**Your assignment:** A verbatim reproduction of the lines below, from the line containing "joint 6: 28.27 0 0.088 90" through the line containing "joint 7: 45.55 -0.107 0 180", both ends included, is the whole required output.

**Dataset content:**
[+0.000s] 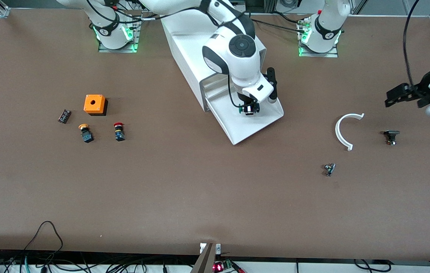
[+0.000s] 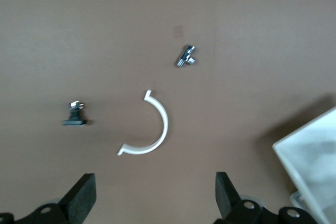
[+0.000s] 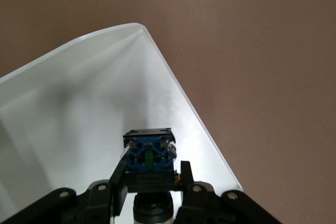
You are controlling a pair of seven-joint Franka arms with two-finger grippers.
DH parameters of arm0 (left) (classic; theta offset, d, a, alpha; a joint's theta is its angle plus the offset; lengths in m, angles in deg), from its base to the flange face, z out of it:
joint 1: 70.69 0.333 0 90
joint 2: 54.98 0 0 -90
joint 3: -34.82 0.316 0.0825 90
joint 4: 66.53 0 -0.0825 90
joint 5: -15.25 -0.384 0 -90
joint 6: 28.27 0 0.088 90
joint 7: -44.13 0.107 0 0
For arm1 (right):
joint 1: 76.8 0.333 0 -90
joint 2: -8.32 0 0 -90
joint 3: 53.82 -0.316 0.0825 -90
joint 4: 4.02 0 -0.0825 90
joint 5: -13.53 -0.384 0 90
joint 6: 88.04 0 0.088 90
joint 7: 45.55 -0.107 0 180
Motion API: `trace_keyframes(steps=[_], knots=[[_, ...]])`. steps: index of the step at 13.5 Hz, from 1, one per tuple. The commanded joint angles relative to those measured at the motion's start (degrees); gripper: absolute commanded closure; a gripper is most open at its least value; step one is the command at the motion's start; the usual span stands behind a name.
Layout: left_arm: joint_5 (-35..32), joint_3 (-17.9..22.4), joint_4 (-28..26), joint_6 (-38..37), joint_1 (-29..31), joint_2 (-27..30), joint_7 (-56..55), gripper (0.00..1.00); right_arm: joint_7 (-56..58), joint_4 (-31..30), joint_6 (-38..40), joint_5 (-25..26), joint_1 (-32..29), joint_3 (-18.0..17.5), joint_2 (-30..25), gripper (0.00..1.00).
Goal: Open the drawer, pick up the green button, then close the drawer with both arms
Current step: 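Lift the button out with the right gripper while the left gripper approaches the drawer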
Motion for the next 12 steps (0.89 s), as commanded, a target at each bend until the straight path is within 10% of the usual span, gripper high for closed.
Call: trace_keyframes(steps=[1, 7, 12], knots=[[0.97, -3.62, -2.41, 5.12, -0.26, -2.88, -9.20, 0.00, 0.55, -6.23, 1.94, 0.05, -2.44, 1.21, -7.57, 0.72], [5.71, -6.08, -5.14, 20.57, -4.12, -15.26, -24.87, 0.00, -4.99, -20.74, 2.38, 0.22, -7.44, 10.70, -19.71, 0.72], [7.12, -6.00, -6.10, 38.68, -12.20, -28.27, -35.05, 0.00, -21.47, -27.95, 0.19, 0.75, -13.96, 10.71, -20.87, 0.72]])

**Result below:**
joint 6: 28.27 0 0.088 90
joint 7: -44.13 0.107 0 0
For arm1 (right):
joint 1: 76.8 0.333 0 -90
joint 2: -8.32 0 0 -90
joint 3: 53.82 -0.316 0.0825 -90
joint 4: 4.02 0 -0.0825 90
joint 5: -13.53 -0.384 0 90
joint 6: 88.04 0 0.088 90
joint 7: 45.55 -0.107 0 180

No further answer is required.